→ **ACTIVITY**: Search the material below for the string "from" and list each line that holds it.

⁂

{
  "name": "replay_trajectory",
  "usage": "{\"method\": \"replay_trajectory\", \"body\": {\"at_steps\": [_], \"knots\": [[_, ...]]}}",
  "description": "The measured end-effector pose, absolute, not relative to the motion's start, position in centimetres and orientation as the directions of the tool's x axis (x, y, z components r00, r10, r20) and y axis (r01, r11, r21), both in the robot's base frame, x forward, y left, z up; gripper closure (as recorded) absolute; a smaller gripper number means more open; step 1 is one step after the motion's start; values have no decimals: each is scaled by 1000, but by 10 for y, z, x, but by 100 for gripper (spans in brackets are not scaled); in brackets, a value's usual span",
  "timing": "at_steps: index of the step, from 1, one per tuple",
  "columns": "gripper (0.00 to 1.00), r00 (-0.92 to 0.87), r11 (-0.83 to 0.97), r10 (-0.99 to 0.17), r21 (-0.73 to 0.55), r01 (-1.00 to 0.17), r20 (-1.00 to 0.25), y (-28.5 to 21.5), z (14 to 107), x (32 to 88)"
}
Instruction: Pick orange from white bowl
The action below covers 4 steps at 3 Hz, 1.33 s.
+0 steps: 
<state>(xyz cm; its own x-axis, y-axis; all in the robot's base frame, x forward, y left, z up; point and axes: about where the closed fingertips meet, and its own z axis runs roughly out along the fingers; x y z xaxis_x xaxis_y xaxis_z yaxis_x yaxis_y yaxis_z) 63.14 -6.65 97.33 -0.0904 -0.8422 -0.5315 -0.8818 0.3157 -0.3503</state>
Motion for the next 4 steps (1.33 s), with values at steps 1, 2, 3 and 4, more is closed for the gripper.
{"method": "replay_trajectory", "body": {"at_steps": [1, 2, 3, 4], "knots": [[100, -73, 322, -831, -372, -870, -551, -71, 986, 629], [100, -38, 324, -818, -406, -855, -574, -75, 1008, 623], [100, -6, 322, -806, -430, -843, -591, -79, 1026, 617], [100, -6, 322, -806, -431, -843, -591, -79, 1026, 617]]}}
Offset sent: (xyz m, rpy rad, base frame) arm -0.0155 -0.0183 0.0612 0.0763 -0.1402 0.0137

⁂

→ **YOUR SOLUTION**:
  "timing": "at_steps: index of the step, from 1, one per tuple",
Instruction: Pick orange from white bowl

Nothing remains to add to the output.